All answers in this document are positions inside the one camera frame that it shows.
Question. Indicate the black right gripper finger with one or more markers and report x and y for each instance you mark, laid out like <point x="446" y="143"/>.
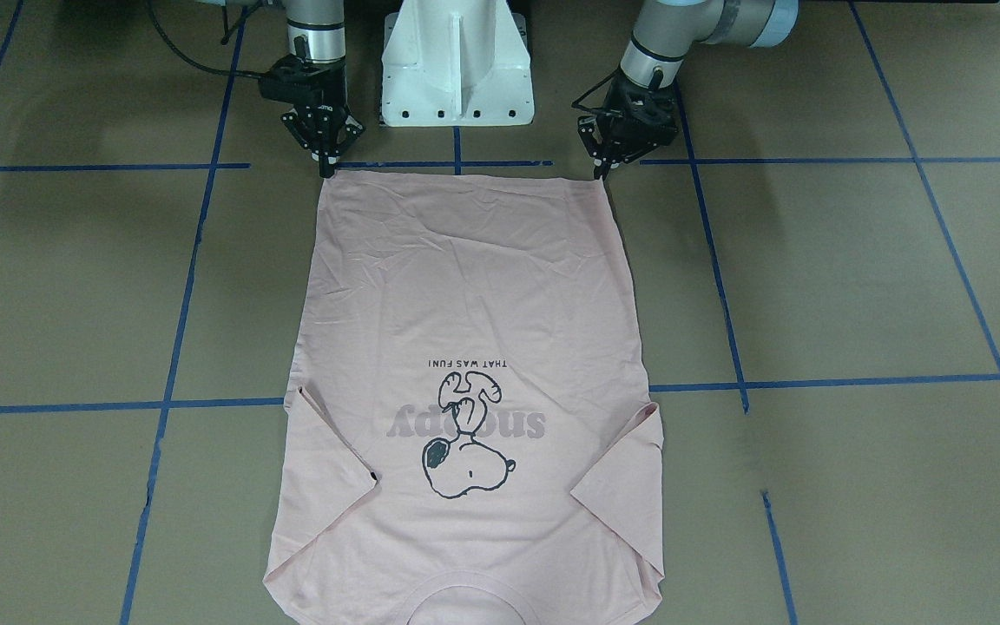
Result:
<point x="327" y="166"/>

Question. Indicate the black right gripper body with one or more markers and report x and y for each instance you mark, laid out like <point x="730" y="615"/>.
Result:
<point x="323" y="115"/>

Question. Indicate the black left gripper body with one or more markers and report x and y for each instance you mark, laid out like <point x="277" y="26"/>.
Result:
<point x="615" y="139"/>

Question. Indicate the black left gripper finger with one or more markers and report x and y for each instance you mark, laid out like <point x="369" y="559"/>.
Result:
<point x="602" y="168"/>

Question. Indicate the pink Snoopy t-shirt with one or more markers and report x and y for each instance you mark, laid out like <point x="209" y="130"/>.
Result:
<point x="470" y="435"/>

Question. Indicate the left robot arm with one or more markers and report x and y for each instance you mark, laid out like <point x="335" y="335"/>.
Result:
<point x="665" y="31"/>

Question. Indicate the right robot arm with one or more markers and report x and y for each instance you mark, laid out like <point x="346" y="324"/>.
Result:
<point x="316" y="31"/>

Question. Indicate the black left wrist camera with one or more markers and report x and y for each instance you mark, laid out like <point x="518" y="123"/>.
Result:
<point x="617" y="96"/>

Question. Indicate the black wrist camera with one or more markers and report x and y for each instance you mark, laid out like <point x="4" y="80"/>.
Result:
<point x="305" y="83"/>
<point x="617" y="96"/>

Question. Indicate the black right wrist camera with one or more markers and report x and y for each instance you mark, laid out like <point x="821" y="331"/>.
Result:
<point x="305" y="83"/>

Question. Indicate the white camera mast column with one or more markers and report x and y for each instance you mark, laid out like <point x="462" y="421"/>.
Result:
<point x="455" y="63"/>

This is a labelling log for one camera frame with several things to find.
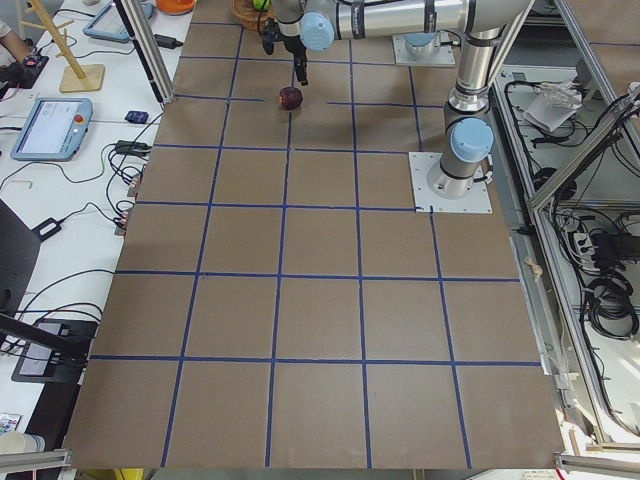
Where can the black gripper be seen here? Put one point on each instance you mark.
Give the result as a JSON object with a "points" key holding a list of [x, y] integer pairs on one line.
{"points": [[294, 45]]}

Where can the dark red apple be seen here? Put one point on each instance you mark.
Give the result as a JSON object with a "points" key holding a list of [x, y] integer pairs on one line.
{"points": [[290, 98]]}

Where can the green apple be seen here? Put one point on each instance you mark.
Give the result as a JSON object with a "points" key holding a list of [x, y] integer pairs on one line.
{"points": [[261, 5]]}

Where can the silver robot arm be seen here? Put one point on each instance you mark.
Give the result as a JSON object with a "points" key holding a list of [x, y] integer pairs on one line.
{"points": [[487, 28]]}

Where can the woven wicker basket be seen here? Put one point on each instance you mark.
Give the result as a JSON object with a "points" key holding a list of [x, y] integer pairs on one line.
{"points": [[244, 10]]}

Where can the orange object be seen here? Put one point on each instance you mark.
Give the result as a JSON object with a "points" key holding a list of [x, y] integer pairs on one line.
{"points": [[175, 7]]}

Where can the teach pendant tablet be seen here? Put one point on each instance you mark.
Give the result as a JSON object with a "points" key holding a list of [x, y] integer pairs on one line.
{"points": [[107, 25], [54, 130]]}

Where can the wooden stand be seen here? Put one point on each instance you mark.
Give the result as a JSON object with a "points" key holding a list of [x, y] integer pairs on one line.
{"points": [[76, 78]]}

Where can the black monitor stand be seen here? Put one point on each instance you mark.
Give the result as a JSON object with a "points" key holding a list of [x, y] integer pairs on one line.
{"points": [[44, 351]]}

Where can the white paper cup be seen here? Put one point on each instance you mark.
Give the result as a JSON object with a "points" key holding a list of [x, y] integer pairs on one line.
{"points": [[14, 442]]}

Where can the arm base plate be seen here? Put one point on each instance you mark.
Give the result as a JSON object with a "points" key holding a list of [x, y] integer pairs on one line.
{"points": [[434, 51], [436, 192]]}

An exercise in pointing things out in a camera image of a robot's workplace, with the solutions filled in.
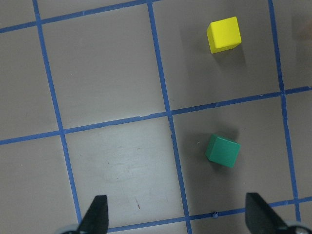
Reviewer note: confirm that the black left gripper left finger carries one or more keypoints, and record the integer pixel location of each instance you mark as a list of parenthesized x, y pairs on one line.
[(95, 220)]

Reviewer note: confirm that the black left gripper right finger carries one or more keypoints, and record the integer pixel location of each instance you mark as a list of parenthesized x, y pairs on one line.
[(260, 218)]

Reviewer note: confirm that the green wooden block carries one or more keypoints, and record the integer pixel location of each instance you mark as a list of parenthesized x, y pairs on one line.
[(222, 150)]

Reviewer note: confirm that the yellow wooden block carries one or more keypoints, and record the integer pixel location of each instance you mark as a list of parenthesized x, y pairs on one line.
[(223, 35)]

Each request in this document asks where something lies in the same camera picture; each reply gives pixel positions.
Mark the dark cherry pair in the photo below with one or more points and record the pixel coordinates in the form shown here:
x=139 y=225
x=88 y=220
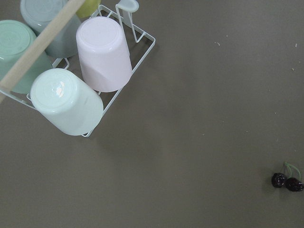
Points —
x=292 y=182

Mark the pink upturned cup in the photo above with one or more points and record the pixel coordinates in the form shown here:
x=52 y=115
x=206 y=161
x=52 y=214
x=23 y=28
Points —
x=103 y=54

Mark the white upturned cup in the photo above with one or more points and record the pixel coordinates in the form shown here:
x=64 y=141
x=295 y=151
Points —
x=66 y=101

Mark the yellow upturned cup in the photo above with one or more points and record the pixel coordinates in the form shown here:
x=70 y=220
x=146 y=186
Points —
x=88 y=8

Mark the mint upturned cup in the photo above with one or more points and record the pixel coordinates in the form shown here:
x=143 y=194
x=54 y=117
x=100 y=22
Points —
x=15 y=39

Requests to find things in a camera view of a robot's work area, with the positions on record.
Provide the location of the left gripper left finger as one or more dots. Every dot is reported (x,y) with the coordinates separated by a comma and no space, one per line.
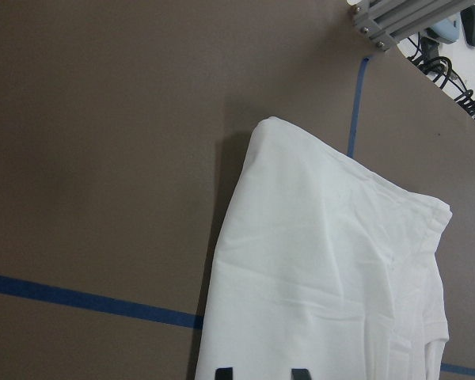
(224,373)

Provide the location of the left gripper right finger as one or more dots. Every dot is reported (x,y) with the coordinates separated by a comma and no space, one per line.
(300,374)

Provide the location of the white long-sleeve printed shirt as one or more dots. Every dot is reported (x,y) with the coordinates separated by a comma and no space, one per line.
(323,265)

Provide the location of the aluminium frame post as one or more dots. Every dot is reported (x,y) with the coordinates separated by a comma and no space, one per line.
(386,23)

WHAT YOU SHOULD DO:
I would like the data copied exactly as it stands, with no pictures included.

ANSWER FOR THE TASK:
All answers in this document are positions inside the one camera frame that it shows.
Question. Indicate the black right gripper finger with one or more markers and report x and y for each instance you mark, laid out like <point x="446" y="143"/>.
Result:
<point x="327" y="166"/>

Question. Indicate the black right gripper body with one or more markers and report x and y for each instance you mark, laid out like <point x="730" y="615"/>.
Result:
<point x="323" y="115"/>

Question. Indicate the black left gripper body with one or more markers and report x and y for each instance you mark, laid out like <point x="277" y="26"/>.
Result:
<point x="615" y="139"/>

Question. Indicate the black left gripper finger with one or more markers and report x and y for each instance you mark, laid out like <point x="369" y="559"/>.
Result:
<point x="602" y="168"/>

Question. Indicate the pink Snoopy t-shirt with one or more markers and report x and y for each instance you mark, laid out like <point x="209" y="130"/>.
Result:
<point x="470" y="435"/>

Question. Indicate the left robot arm with one or more markers and report x and y for each instance you mark, laid out like <point x="335" y="335"/>.
Result:
<point x="665" y="31"/>

Question. Indicate the right robot arm with one or more markers and report x and y for each instance you mark, laid out like <point x="346" y="324"/>.
Result:
<point x="316" y="31"/>

Question. Indicate the black left wrist camera with one or more markers and report x and y for each instance you mark, laid out like <point x="518" y="123"/>.
Result:
<point x="617" y="96"/>

Question. Indicate the black wrist camera with one or more markers and report x and y for each instance you mark, laid out like <point x="4" y="80"/>.
Result:
<point x="305" y="83"/>
<point x="617" y="96"/>

Question. Indicate the black right wrist camera with one or more markers and report x and y for each instance you mark, laid out like <point x="821" y="331"/>.
Result:
<point x="305" y="83"/>

Question. Indicate the white camera mast column with one or more markers and report x and y for each instance you mark, laid out like <point x="462" y="421"/>.
Result:
<point x="455" y="63"/>

This is a labelling log for one camera frame with several things to find.
Where can the black gripper be seen here? Put one point on each instance you mark.
Give the result as a JSON object with a "points" key holding a list of [x, y] integer pairs on one line.
{"points": [[294, 45]]}

Where can the dark red apple be seen here? Put one point on each instance you mark.
Give the result as a JSON object with a "points" key holding a list of [x, y] integer pairs on one line.
{"points": [[290, 98]]}

Where can the green apple be seen here? Put one point on each instance you mark.
Give the result as a JSON object with a "points" key holding a list of [x, y] integer pairs on one line.
{"points": [[261, 5]]}

Where can the silver robot arm be seen here? Put one point on each instance you mark.
Give the result as a JSON object with a "points" key holding a list of [x, y] integer pairs on one line.
{"points": [[487, 28]]}

Where can the woven wicker basket be seen here? Put one point on each instance you mark.
Give the result as a JSON object with a "points" key holding a list of [x, y] integer pairs on one line.
{"points": [[244, 10]]}

Where can the orange object be seen here? Put one point on each instance you mark.
Give the result as a JSON object with a "points" key holding a list of [x, y] integer pairs on one line.
{"points": [[175, 7]]}

Where can the teach pendant tablet be seen here? Put one point on each instance you mark.
Give the result as a JSON object with a "points" key holding a list of [x, y] integer pairs on one line.
{"points": [[107, 25], [54, 130]]}

Where can the wooden stand be seen here? Put one point on each instance you mark.
Give the result as a JSON object with a "points" key holding a list of [x, y] integer pairs on one line.
{"points": [[76, 78]]}

Where can the black monitor stand be seen here? Put one point on each instance you mark.
Give the result as a JSON object with a "points" key holding a list of [x, y] integer pairs on one line.
{"points": [[44, 351]]}

Where can the white paper cup be seen here? Put one point on each instance you mark.
Give the result as a JSON object with a "points" key holding a list of [x, y] integer pairs on one line.
{"points": [[14, 442]]}

Where can the arm base plate be seen here? Put one point on each instance you mark.
Give the result as a JSON object with a "points" key holding a list of [x, y] integer pairs on one line.
{"points": [[434, 51], [436, 192]]}

An exercise in pointing things out in a camera image of a robot's workplace, with the solutions filled in.
Reviewer note: confirm that the black left gripper left finger carries one or more keypoints, and record the integer pixel location of each instance you mark as a list of parenthesized x, y pairs on one line.
[(95, 220)]

Reviewer note: confirm that the black left gripper right finger carries one or more keypoints, and record the integer pixel location of each instance you mark as a list of parenthesized x, y pairs on one line.
[(260, 218)]

Reviewer note: confirm that the green wooden block carries one or more keypoints, and record the integer pixel location of each instance you mark as a list of parenthesized x, y pairs on one line.
[(222, 150)]

Reviewer note: confirm that the yellow wooden block carries one or more keypoints, and record the integer pixel location of each instance you mark as a list of parenthesized x, y pairs on one line.
[(223, 35)]

Each request in this document asks where something lies in the same camera picture; each reply gives pixel positions.
Mark the dark cherry pair in the photo below with one or more points and record the pixel coordinates in the form shown here:
x=139 y=225
x=88 y=220
Points —
x=292 y=182

Mark the pink upturned cup in the photo above with one or more points and record the pixel coordinates in the form shown here:
x=52 y=115
x=206 y=161
x=52 y=214
x=23 y=28
Points —
x=103 y=54

Mark the white upturned cup in the photo above with one or more points and record the pixel coordinates in the form shown here:
x=64 y=141
x=295 y=151
Points —
x=66 y=101

Mark the yellow upturned cup in the photo above with one or more points and record the pixel coordinates in the form shown here:
x=70 y=220
x=146 y=186
Points —
x=88 y=8

Mark the mint upturned cup in the photo above with one or more points and record the pixel coordinates in the form shown here:
x=143 y=194
x=54 y=117
x=100 y=22
Points —
x=15 y=39

Requests to find things in a camera view of a robot's work area, with the positions on record.
Provide the location of the left gripper left finger as one or more dots. Every dot is reported (x,y) with the coordinates separated by a comma and no space, one per line.
(224,373)

Provide the location of the left gripper right finger as one or more dots. Every dot is reported (x,y) with the coordinates separated by a comma and no space, one per line.
(300,374)

Provide the location of the white long-sleeve printed shirt as one or more dots. Every dot is reported (x,y) with the coordinates separated by a comma and no space, one per line.
(323,265)

Provide the location of the aluminium frame post as one or more dots. Every dot is reported (x,y) with the coordinates separated by a comma and no space, one per line.
(386,23)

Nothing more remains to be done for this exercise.